For decades Raghu Rai’s pictures have spoken to us—each one having its own voice and its own story to tell. Though set in India, Rai’s photographs have had universal impact, evoking varied emotions in the hearts of those who’ve come across them. Using a mesmeric interplay of light and dark, Rai’s works celebrate the extraordinary in the ordinary. Whether his subject is a ‘baby donkey’, or women thrashing wheat grains with the sombre Humayun’s tomb in the distant background—his pictures portray life with compelling simplicity.
In 1965, Rai’s photo Baby Donkey, catapulted him into prominence as a photographer. For more than two decades, he experimented with the elements of black and white, and coloured his photographs with different intensities of these elements. His photograph, Among the Sparrows (1968), for example, touches upon the themes of racism and alienation, by depicting a lone raven, surrounded by a threatening wall of innumerable sparrows. This is probably why Hoffman felt that Rai’s work dealt with the “subject of humanity on a universal scale.” Another picture, the Two Old Men (1970) articulates the economic disparity intrinsic in society. Rai depicts this through the posture of the two men while walking. While the man in a suit walks upright, his counterpart, wearing a ‘dhoti’, walks with a stick in hand, hunched. The posture of the latter speaks volumes about the oppressiveness burdening the poor. Moreover, an Indian wearing an Englishman’s suit testifies that imperialism continues to exist in India.
For a considerable period of time, Rai’s photographs involved minimal entities (Sensuous Baby, My Father My Son, and A Train to Darjeeling). However, post 2001, Rai began to capture more elements of life, playing with more colours, thanks to modern technology. Pilgrims after a Holy Bath (2005) is one such picture. Taken at Varanasi, the picture details numerous pilgrims performing different rites and actions—each pilgrim is distinctive from the other, yet all belong to one frame and—one existence.
One of Rai’s most striking images is of the Sensuous Baby. In India, the picture has the propensity to trigger off several debates. It shows an infant suckling his mother’s breast, playing with one of her nipples. The nakedness of the mother and child is symbolical of naked truth: sensuality and sexuality are all basic to mankind and there should be no room for hypocrisy.

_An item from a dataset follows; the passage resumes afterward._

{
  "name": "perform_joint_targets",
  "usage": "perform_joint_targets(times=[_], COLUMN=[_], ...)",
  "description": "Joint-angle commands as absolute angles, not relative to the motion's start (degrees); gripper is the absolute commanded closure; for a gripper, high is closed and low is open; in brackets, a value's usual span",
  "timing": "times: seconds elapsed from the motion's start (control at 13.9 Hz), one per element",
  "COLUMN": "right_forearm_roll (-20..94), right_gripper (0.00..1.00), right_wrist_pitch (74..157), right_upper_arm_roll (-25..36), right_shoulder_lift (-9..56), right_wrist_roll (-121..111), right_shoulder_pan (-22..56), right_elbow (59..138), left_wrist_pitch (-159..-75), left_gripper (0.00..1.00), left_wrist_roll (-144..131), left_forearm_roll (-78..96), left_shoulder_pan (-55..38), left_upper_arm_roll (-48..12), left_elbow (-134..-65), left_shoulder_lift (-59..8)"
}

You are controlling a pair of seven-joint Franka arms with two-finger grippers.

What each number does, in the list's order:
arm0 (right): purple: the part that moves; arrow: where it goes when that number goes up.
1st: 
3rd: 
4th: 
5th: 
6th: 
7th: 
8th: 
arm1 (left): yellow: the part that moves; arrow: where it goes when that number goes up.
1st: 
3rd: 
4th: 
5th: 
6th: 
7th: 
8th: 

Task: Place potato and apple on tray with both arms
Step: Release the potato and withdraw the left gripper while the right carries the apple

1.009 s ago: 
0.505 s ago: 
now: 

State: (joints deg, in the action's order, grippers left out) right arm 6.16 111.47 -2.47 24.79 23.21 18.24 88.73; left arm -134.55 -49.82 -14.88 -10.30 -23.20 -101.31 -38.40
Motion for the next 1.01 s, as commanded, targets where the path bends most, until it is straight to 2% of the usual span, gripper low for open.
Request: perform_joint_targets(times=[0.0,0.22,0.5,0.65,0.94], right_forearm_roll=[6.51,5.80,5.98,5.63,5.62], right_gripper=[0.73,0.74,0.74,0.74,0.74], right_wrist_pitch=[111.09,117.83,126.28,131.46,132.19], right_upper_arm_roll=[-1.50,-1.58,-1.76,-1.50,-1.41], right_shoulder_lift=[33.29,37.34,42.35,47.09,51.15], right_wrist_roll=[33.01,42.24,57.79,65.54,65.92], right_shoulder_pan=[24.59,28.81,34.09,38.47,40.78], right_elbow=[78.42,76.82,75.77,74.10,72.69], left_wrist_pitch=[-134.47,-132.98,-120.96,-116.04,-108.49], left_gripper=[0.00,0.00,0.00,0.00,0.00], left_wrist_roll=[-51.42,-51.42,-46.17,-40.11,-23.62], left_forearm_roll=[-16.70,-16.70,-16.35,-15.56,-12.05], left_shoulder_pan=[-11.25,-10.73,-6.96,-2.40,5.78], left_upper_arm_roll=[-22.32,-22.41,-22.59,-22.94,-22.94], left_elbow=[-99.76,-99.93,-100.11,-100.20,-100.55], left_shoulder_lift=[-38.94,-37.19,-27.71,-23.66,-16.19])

For Rai, photography is to celebrate life in every form, including, “capturing the rhythm and music in a human body.”
Rai has dedicated himself to capturing the life of India and her people, gifting insightful glimpses of her ‘being’. His contribution to photography as an art form, as a study of life in black and white, as well as in colour, and to the understanding of India, are beyond comparison.